The treatments, which would vaccinate cancer patients against their malignant cells, could lead to earlier therapy to tackle follicular B-cell lymphoma, an immune-system malignancy diagnosed in about 16,000 people in the United States each year, commonly considered incurable. The standard treatment, chemotherapy, has such severe side effects that patients often opt for watchful waiting in the early stages of illness. However, plant-grown vaccines, which lack side effects, could allow earlier, more aggressive management of the cancer.

“This would be a way to treat cancer without side effects,” says Stanford professor of oncology Ronald Levy, MD, the study’s senior author. “The idea is to marshal the body’s own immune system to fight cancer.”

In a phase-1 trial published last July, Levy’s team showed that plant-grown cancer vaccines were safe for patients and could be produced quickly and cheaply. Sixteen newly diagnosed lymphoma patients received the treatment; none experienced any side effects. Future studies, including a clinical trial being conducted by drug maker Bayer, will test a similar vaccine’s effectiveness.

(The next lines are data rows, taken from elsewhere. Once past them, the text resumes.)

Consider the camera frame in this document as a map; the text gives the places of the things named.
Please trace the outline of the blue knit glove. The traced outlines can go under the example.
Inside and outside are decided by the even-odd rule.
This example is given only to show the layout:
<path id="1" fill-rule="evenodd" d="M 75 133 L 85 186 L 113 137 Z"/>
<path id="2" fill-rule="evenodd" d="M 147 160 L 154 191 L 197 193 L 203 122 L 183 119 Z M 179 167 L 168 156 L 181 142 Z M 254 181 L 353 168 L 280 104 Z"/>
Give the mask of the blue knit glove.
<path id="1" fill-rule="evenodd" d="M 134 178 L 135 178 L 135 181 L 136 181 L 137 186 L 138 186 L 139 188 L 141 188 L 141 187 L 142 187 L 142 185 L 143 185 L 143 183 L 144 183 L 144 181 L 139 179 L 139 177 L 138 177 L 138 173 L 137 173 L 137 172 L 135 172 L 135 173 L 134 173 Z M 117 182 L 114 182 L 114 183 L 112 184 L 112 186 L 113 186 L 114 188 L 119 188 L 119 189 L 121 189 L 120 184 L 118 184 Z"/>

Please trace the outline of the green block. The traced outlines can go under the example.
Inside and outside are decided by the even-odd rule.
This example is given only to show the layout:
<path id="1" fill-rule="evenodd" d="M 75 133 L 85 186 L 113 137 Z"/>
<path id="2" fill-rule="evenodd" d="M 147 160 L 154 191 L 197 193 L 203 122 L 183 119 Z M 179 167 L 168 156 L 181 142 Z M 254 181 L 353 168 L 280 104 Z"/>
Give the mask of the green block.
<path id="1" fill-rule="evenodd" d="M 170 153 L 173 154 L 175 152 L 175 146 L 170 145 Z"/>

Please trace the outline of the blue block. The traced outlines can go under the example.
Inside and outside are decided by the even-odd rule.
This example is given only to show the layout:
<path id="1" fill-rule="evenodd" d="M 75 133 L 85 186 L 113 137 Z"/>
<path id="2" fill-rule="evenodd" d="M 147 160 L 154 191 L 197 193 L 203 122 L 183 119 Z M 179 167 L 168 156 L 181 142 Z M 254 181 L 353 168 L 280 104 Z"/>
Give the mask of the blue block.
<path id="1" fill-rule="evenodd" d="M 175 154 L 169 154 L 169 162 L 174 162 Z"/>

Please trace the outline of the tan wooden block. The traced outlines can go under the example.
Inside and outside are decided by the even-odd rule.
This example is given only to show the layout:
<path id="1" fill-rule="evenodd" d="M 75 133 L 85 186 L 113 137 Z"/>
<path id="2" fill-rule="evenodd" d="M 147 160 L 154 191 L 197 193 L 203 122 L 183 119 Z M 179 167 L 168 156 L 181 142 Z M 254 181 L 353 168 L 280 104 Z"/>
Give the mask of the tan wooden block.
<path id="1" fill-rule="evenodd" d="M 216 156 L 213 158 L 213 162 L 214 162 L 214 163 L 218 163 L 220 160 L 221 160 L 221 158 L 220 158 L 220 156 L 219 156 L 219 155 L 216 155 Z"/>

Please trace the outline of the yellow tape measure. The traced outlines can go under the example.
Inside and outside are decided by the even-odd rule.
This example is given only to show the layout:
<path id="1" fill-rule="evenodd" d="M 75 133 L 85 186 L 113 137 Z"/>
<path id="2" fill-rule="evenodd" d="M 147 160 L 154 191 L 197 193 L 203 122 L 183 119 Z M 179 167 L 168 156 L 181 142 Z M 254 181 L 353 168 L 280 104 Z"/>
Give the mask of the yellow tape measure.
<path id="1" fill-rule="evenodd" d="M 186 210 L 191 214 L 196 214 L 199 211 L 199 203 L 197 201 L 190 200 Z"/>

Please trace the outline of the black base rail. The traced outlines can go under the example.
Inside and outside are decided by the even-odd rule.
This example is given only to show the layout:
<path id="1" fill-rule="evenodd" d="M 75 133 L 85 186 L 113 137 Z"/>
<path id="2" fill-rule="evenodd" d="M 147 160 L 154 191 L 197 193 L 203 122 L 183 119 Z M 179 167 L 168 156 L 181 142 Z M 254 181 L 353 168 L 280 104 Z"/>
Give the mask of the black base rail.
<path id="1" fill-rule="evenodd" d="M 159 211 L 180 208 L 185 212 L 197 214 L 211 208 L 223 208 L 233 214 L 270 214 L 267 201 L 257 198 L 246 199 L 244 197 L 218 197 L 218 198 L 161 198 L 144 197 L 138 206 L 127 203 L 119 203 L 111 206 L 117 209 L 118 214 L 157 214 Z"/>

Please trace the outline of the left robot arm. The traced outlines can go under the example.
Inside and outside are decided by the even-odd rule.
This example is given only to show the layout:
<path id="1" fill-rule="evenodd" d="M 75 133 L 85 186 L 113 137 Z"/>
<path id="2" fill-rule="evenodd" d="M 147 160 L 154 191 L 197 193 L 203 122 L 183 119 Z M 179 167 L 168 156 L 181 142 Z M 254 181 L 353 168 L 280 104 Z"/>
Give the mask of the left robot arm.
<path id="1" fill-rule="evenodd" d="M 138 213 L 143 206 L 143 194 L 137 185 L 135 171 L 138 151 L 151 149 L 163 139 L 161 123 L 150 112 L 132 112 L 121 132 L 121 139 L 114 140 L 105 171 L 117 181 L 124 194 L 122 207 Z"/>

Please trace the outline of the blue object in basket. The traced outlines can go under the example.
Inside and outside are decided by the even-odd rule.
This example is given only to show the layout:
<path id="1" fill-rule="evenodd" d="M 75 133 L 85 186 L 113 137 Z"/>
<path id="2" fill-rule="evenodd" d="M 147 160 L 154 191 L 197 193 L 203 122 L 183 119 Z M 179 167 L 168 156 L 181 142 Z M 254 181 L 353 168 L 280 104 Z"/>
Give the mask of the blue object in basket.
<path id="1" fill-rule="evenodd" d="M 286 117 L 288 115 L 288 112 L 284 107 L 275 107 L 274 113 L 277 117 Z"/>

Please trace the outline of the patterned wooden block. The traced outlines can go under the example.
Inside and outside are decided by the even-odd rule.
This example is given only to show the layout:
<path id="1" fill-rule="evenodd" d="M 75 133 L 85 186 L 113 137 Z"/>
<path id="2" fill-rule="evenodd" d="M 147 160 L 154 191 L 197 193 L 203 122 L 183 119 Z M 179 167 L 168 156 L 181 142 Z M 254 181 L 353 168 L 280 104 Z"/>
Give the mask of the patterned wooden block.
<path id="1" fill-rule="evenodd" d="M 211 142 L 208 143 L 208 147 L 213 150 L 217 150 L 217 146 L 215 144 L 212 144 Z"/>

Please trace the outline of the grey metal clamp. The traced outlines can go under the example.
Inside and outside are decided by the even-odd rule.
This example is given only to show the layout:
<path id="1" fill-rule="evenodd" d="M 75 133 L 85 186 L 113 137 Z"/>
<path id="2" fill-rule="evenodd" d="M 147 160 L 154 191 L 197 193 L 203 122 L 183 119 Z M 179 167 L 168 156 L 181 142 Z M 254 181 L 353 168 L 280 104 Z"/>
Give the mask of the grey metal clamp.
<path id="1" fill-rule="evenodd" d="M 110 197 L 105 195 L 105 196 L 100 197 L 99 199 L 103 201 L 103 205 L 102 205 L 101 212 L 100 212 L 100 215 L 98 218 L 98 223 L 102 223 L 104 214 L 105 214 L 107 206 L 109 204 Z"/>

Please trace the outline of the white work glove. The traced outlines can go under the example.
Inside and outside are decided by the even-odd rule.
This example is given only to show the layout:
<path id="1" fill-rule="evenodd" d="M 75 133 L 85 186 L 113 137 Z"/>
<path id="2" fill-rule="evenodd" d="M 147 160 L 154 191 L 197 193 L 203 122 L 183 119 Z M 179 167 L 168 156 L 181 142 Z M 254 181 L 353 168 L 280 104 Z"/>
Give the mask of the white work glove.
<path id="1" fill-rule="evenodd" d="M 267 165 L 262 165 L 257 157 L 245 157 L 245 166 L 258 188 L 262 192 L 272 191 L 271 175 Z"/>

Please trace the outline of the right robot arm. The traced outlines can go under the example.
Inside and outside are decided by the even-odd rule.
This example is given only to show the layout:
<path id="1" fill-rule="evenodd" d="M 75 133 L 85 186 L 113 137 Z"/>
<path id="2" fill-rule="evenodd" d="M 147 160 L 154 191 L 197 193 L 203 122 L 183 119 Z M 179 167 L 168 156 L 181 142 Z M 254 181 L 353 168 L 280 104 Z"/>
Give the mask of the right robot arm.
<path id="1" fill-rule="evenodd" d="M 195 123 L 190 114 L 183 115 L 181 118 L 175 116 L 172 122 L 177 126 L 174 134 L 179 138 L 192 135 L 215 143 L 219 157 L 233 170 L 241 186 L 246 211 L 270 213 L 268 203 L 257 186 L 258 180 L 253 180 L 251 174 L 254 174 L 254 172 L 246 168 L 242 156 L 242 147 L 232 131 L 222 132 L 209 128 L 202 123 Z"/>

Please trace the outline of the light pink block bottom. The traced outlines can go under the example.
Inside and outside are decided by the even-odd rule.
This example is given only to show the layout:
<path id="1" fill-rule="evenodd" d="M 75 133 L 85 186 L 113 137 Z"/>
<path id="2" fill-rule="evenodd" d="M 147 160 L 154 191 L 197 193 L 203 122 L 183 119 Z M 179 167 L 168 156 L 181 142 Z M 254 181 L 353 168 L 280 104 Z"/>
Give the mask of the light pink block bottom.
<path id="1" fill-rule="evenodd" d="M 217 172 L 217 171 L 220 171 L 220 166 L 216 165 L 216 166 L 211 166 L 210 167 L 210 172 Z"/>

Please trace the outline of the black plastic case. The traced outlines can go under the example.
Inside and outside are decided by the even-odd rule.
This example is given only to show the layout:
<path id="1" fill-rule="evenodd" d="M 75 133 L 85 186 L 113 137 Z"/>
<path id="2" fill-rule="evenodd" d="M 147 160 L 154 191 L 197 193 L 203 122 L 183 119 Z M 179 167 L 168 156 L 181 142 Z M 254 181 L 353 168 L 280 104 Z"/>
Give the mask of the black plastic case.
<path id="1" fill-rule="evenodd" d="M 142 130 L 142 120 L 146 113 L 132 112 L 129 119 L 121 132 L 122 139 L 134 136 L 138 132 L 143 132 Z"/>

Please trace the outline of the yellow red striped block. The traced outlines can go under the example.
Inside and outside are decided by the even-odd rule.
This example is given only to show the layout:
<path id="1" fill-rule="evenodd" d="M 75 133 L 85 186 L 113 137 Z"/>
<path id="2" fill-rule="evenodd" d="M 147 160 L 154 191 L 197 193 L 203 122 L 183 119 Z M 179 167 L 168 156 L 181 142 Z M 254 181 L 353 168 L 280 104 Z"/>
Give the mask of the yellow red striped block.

The cancer vaccines rely on a biological quirk of follicular B-cell lymphoma. The cancer starts when a single immune cell multiplies uncontrollably, producing many identical clones of itself. The clones all carry the same antibody on their exterior, a marker that is not found on any of the body’s healthy cells. Levy’s vaccination strategy is to inject many copies of the cancer-specific antibody into a newly diagnosed lymphoma patient, stimulating the patient’s immune system to seek and destroy malignant cells.

To make a tobacco plant churn out a human antibody, scientists isolate the antibody from the patient’s tumor and put the antibody gene into a modified version of the tobacco mosaic virus. They infect a tobacco plant with the gene-carrying virus by scratching the virus on its leaves. The virus takes the gene into the plant’s cells, which then churn out lots of antibody. After a few days, technicians snip off the plant’s leaves, grind them up and purify the antibody. Only a few plants are needed to make enough vaccine for each patient.

“The new manufacturing system allows very rapid production of a vaccine,” says vaccine researcher Charles Arntzen, PhD, a professor of plant biology at Arizona State University, who was not involved in the research. Growing a personalized vaccine takes a few weeks in a plant system, versus several months in cultured mammalian cells. The plant system is also significantly cheaper than alternate antibody production strategies. A similar bioengineering method is also being investigated by the Delaware-based contract research organization Fraunhofer USA to rapidly manufacture influenza vaccines.

None of the harmful chemicals found in cigarettes end up in the purified vaccines, says Levy. “It’s pretty cool technology. And it’s really ironic that you would make a treatment for cancer out of tobacco.”